Sent from my SM-N986U using Tapatalk


----------



## HerrKaLeu (Aug 18, 2017)

They would have to create a lower Tier brand unless they sell 100% of their line at Walmart. Otherwise people don't buy the $5K Trek at the LBS if Trek is known as a $300 Walmart brand. 

Schwinn has or had the Walmart bikes, and some better ones. But 99% of the population expected the better ones to be the cheap ones. 

Brand sells. 99% of LBS buyers know nothing about technology. But they know the added cost gives them a better bike than at Walmart. Even if they couldn't explain the difference.


----------



## Funoutside (Jul 17, 2019)

REI still sells Cannondale. I found this out the other day, but Trek would not work at Wal-Mart because of Wal-mart's requirements. It wouldn't work because of Trek's requirements. Trek requires any shop that sells their bikes(just Trek, not clear about Bontranger's stuff) have to sell a certain amount per month, which is higher than other brands. Why sometimes you might see a shop just turn into a Trek only shop cause they couldn't meet Trek's requirements selling other brands(& Trek decides to lend a hand). Not the Wal-Mart way.


----------



## chazpat (Sep 23, 2006)

milehi said:


> Costco sold Cannondale in the mid 90's.


Was it a regular thing or a "special event" temporary type thing?


----------



## CrozCountry (Mar 18, 2011)

The big brands bikes are too expensive for walmart. The brands would want proper mechanics to set up the bikes, essentially requiring walmart to set a small bike shop in their stores. Not compatible with walmarts focus on low prices.


----------



## Ousqa (Apr 12, 2021)

Funoutside said:


> REI still sells Cannondale. I found this out the other day, but Trek would not work at Wal-Mart because of Wal-mart's requirements. It wouldn't work because of Trek's requirements. Trek requires any shop that sells their bikes(just Trek, not clear about Bontranger's stuff) have to sell a certain amount per month, which is higher than other brands. Why sometimes you might see a shop just turn into a Trek only shop cause they couldn't meet Trek's requirements selling other brands(& Trek decides to lend a hand). Not the Wal-Mart way.


I believe trek requires about 80% of the sale floor to be trek bikes. I've heard they're very good to the customers, but they absolutely throw the shops under the bus. They make decent bikes, but I'd never buy one cause I hate them as a company.
Also REI has a of stuff that's higher quality than what Walmart would sell, I'm not surprised cause they're not really equal stores.


----------



## milehi (Nov 2, 1997)

chazpat said:


> Was it a regular thing or a "special event" temporary type thing?
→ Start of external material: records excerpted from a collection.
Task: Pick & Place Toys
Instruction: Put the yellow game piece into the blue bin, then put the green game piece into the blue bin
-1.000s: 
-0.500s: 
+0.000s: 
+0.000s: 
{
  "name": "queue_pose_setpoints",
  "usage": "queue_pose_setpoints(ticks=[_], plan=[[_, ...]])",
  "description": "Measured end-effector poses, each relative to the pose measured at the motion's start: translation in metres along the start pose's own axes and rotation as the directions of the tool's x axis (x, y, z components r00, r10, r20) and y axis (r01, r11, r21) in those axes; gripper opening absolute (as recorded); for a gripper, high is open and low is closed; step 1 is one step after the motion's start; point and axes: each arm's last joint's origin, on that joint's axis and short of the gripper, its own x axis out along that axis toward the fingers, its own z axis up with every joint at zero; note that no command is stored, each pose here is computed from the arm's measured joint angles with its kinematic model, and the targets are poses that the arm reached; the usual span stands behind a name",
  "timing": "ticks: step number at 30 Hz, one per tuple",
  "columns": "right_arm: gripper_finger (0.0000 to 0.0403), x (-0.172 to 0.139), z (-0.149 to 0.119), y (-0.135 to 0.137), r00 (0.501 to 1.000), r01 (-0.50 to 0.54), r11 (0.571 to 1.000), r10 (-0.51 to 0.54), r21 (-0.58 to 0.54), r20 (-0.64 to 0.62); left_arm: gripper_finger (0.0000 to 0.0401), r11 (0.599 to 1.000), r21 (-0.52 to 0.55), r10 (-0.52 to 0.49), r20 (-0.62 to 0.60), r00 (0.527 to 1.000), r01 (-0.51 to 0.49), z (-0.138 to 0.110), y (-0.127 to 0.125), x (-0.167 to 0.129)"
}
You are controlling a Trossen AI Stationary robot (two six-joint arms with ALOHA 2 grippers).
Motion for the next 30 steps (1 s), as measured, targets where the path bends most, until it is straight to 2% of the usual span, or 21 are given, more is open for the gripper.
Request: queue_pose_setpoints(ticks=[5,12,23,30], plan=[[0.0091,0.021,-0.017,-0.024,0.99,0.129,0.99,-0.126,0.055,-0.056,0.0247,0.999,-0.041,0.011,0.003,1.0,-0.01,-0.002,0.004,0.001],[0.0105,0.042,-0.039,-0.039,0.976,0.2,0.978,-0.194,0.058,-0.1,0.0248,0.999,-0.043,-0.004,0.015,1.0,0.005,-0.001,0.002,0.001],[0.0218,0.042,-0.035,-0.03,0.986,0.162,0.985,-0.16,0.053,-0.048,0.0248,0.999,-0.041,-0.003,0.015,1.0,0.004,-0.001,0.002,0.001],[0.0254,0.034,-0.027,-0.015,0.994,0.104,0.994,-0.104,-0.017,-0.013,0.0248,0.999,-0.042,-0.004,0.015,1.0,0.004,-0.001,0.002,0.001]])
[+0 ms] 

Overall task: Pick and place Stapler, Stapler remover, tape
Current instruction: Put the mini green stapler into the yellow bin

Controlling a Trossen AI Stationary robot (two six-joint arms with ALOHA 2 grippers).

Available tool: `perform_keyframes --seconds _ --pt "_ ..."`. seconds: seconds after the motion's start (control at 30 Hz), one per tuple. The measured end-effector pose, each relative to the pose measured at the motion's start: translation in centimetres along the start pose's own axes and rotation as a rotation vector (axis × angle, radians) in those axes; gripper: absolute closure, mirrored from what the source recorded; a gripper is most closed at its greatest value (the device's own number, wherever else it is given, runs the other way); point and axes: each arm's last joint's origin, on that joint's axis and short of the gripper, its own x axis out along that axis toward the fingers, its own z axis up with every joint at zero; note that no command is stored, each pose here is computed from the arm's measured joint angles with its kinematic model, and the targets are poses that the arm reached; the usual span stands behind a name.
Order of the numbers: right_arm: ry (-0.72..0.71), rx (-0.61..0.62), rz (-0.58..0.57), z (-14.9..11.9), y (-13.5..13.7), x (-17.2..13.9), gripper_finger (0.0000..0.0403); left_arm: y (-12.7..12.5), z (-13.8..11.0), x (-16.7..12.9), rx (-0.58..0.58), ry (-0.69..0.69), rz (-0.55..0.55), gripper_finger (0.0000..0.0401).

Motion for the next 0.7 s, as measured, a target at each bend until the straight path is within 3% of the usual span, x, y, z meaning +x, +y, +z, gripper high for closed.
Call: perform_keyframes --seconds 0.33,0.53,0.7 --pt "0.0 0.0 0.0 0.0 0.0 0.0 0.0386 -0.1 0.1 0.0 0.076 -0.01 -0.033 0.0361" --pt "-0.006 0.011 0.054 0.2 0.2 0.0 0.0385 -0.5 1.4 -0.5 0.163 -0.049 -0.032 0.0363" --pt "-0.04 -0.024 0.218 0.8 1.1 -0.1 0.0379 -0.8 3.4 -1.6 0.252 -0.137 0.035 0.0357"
Cannondale shuts off distributor over Costco sales


BETHEL, CT (BRAIN) — Cannondale has dropped one of its non-U.S. distributors that Cannondale said sold some of its bikes to the Costco warehouse chain. Some Costco outlets are offering a "limited amount" of Cannondale bikes, according to a letter that the bike company's Dave Manchester sent to...




www.bicycleretailer.com


----------



## HerrKaLeu (Aug 18, 2017)

Funoutside said:


> REI still sells Cannondale. I found this out the other day, but Trek would not work at Wal-Mart because of Wal-mart's requirements. It wouldn't work because of Trek's requirements. Trek requires any shop that sells their bikes(just Trek, not clear about Bontranger's stuff) have to sell a certain amount per month, which is higher than other brands. Why sometimes you might see a shop just turn into a Trek only shop cause they couldn't meet Trek's requirements selling other brands(& Trek decides to lend a hand). Not the Wal-Mart way.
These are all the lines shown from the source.